■ Task details: From the first line to the last, repeat the data below exactly.

───── Input records

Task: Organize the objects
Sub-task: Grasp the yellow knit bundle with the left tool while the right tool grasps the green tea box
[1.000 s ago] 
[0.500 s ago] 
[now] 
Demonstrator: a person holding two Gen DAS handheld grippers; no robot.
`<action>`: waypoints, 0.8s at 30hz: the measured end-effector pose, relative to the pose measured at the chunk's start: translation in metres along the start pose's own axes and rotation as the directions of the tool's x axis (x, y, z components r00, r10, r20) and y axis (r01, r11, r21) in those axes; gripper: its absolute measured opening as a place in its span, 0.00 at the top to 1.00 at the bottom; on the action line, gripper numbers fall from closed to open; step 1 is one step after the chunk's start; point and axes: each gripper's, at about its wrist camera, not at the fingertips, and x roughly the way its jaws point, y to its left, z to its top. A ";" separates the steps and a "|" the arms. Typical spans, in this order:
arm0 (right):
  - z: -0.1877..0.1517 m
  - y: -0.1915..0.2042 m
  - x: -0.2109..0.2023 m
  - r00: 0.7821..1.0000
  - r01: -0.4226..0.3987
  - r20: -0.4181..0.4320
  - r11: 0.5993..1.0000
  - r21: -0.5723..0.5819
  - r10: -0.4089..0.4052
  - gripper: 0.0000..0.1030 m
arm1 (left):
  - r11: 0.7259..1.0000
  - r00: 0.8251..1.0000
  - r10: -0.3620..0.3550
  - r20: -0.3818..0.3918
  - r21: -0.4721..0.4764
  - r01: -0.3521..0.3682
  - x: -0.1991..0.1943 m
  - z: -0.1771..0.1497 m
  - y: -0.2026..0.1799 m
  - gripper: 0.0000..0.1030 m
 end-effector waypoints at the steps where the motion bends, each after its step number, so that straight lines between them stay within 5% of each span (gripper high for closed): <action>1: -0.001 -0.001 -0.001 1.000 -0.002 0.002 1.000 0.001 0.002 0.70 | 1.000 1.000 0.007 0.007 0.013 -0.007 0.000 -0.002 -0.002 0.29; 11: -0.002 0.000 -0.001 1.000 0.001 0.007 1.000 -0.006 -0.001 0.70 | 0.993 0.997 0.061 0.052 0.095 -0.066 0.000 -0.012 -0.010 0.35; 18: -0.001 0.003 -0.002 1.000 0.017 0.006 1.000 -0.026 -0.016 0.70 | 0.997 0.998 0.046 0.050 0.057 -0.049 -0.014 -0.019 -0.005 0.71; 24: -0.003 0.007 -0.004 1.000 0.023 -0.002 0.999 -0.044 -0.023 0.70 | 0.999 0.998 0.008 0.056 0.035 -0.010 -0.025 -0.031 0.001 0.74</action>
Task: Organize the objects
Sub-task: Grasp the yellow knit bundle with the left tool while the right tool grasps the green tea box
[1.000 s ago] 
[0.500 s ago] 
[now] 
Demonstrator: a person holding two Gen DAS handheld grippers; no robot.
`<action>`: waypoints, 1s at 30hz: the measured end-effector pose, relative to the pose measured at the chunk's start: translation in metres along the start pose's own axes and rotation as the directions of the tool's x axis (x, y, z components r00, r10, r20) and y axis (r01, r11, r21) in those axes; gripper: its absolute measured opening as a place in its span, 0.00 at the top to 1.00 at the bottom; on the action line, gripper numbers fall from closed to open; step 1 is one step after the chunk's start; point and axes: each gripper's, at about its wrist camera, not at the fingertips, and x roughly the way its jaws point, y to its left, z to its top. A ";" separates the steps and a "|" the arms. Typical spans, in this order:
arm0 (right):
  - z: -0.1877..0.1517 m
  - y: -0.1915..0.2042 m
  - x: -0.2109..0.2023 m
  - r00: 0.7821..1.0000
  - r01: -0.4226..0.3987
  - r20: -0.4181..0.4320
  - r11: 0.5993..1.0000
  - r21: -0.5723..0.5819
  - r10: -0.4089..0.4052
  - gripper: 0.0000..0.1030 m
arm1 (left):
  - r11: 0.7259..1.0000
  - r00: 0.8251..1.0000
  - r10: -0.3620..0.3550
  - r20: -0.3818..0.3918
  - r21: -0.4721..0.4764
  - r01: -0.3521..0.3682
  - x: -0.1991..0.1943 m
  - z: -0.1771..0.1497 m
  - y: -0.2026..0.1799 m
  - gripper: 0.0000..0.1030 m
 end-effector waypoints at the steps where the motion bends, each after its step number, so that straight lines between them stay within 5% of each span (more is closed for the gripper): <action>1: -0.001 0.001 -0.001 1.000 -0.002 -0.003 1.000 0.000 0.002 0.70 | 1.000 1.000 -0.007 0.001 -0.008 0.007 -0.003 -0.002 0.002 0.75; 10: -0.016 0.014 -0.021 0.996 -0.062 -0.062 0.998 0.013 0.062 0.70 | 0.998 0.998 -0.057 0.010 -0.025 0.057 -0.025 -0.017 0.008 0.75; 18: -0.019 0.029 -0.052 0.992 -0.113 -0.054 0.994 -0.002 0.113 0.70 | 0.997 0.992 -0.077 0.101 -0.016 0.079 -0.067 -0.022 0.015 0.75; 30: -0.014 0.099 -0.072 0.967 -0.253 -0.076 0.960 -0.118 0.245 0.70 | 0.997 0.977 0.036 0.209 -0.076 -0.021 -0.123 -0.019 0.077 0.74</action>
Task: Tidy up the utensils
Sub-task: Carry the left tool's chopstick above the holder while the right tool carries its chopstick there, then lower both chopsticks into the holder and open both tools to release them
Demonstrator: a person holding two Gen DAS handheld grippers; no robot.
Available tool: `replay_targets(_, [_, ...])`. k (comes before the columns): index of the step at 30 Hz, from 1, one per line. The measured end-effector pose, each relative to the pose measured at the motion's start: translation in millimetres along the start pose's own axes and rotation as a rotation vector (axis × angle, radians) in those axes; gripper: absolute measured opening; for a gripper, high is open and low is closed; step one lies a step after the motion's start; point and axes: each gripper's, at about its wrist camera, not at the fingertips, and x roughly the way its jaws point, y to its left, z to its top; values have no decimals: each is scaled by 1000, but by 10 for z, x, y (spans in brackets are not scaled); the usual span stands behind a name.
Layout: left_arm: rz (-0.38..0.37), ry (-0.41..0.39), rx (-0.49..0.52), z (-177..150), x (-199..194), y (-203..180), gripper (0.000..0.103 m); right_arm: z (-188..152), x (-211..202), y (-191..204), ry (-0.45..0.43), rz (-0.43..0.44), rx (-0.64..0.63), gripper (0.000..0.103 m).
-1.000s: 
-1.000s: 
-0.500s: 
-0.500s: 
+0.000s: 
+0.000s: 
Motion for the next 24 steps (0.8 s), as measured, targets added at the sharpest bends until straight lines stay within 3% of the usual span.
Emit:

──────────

■ Response box:
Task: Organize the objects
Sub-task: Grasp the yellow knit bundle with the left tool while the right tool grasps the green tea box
[1.000 s ago] 
[0.500 s ago] 
[now] 
Demonstrator: a person holding two Gen DAS handheld grippers; no robot.
`<action>`: waypoints, 0.8s at 30hz: the measured end-effector pose, relative to the pose measured at the chunk's start: translation in metres along the start pose's own axes and rotation as the directions of the tool's x axis (x, y, z components r00, r10, r20) and y axis (r01, r11, r21) in those axes; gripper: its absolute measured opening as a place in its span, 0.00 at the top to 1.00 at the bottom; on the action line, gripper numbers fall from closed to open; step 1 is one step after the chunk's start; point and axes: each gripper's, at about its wrist camera, not at the fingertips, and x roughly the way its jaws point, y to its left, z to its top. A ";" separates the steps and a "|" the arms. Typical spans, in this order:
arm0 (right):
  - z: -0.1877..0.1517 m
  - y: -0.1915..0.2042 m
  - x: -0.2109..0.2023 m
  - r00: 0.7821..1.0000
  - r01: -0.4226..0.3987
  - r20: -0.4181..0.4320
  - r11: 0.5993..1.0000
  - r21: -0.5723..0.5819
  - r10: -0.4089..0.4052
  - gripper: 0.0000..0.1030 m
arm1 (left):
  - r11: 0.7259..1.0000
  - r00: 0.8251..1.0000
  - r10: -0.3620..0.3550
  - r20: -0.3818..0.3918
  - r21: -0.4721..0.4764
  - r01: -0.3521..0.3682
  - x: -0.1991..0.1943 m
  - z: -0.1771..0.1497 m
  - y: -0.2026..0.1799 m
  - gripper: 0.0000..0.1030 m
 end-effector waypoints at the steps where the motion bends, each after its step number, so that straight lines between them stay within 5% of each span (gripper high for closed): <action>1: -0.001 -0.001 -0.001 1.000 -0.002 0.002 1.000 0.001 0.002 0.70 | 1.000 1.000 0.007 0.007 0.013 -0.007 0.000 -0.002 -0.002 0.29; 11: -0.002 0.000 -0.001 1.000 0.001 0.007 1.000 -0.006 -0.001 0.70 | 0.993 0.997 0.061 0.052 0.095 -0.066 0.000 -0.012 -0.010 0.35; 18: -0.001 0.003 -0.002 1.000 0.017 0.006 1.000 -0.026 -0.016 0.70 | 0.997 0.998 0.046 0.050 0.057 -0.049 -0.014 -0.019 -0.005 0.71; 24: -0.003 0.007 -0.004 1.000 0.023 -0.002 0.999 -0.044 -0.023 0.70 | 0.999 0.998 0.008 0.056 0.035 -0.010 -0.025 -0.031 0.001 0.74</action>
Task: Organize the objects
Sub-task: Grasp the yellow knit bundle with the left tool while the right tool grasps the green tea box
[1.000 s ago] 
[0.500 s ago] 
[now] 
Demonstrator: a person holding two Gen DAS handheld grippers; no robot.
`<action>`: waypoints, 1s at 30hz: the measured end-effector pose, relative to the pose measured at the chunk's start: translation in metres along the start pose's own axes and rotation as the directions of the tool's x axis (x, y, z components r00, r10, r20) and y axis (r01, r11, r21) in those axes; gripper: its absolute measured opening as a place in its span, 0.00 at the top to 1.00 at the bottom; on the action line, gripper numbers fall from closed to open; step 1 is one step after the chunk's start; point and axes: each gripper's, at about its wrist camera, not at the fingertips, and x roughly the way its jaws point, y to its left, z to its top. A ";" separates the steps and a "|" the arms. Typical spans, in this order:
arm0 (right):
  - z: -0.1877..0.1517 m
  - y: -0.1915..0.2042 m
  - x: -0.2109..0.2023 m
  - r00: 0.7821..1.0000
  - r01: -0.4226..0.3987
  - r20: -0.4181..0.4320
  - r11: 0.5993..1.0000
  - r21: -0.5723..0.5819
  - r10: -0.4089..0.4052
  - gripper: 0.0000..0.1030 m
arm1 (left):
  - r11: 0.7259..1.0000
  - r00: 0.8251..1.0000
  - r10: -0.3620..0.3550
  - r20: -0.3818..0.3918
  - r21: -0.4721..0.4764
  - r01: -0.3521..0.3682
  - x: -0.1991..0.1943 m
  - z: -0.1771..0.1497 m
  - y: -0.2026..0.1799 m
  - gripper: 0.0000..0.1030 m
 end-effector waypoints at the steps where the motion bends, each after its step number, so that straight lines between them stay within 5% of each span (more is closed for the gripper): <action>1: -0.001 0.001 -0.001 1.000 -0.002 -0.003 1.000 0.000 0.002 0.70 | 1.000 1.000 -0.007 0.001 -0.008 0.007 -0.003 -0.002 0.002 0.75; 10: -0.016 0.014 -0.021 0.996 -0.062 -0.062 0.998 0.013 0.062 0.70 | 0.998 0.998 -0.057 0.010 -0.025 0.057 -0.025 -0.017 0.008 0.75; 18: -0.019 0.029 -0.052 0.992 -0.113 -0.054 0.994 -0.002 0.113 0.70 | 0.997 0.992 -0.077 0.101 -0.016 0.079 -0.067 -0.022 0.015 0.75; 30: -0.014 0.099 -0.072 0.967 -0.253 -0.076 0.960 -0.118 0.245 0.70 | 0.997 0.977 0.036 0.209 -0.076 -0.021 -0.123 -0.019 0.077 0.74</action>
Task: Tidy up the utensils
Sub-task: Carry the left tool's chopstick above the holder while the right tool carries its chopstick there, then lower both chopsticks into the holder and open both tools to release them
Demonstrator: a person holding two Gen DAS handheld grippers; no robot.
Available tool: `replay_targets(_, [_, ...])`. k (comes before the columns): index of the step at 30 Hz, from 1, one per line. The measured end-effector pose, each relative to the pose measured at the motion's start: translation in millimetres along the start pose's own axes and rotation as a rotation vector (axis × angle, radians) in those axes; gripper: absolute measured opening; for a gripper, high is open and low is closed; step one lies a step after the motion's start; point and axes: each gripper's, at about its wrist camera, not at the fingertips, and x roughly the way its jaws point, y to its left, z to its top; values have no decimals: each is scaled by 1000, but by 10 for z, x, y (spans in brackets are not scaled); the usual span stands behind a name.
Layout: left_arm: rz (-0.38..0.37), ry (-0.41..0.39), rx (-0.49..0.52), z (-177..150), x (-199..194), y (-203..180), gripper (0.000..0.103 m); right_arm: z (-188..152), x (-211..202), y (-191..204), ry (-0.45..0.43), rz (-0.43..0.44), rx (-0.64..0.63), gripper (0.000..0.103 m).
-1.000s: 
-1.000s: 
-0.500s: 
-0.500s: 
+0.000s: 
+0.000s: 
Motion for the next 24 steps (0.8 s), as measured, targets added at the sharpest bends until straight lines stay within 3% of the usual span.
Emit:

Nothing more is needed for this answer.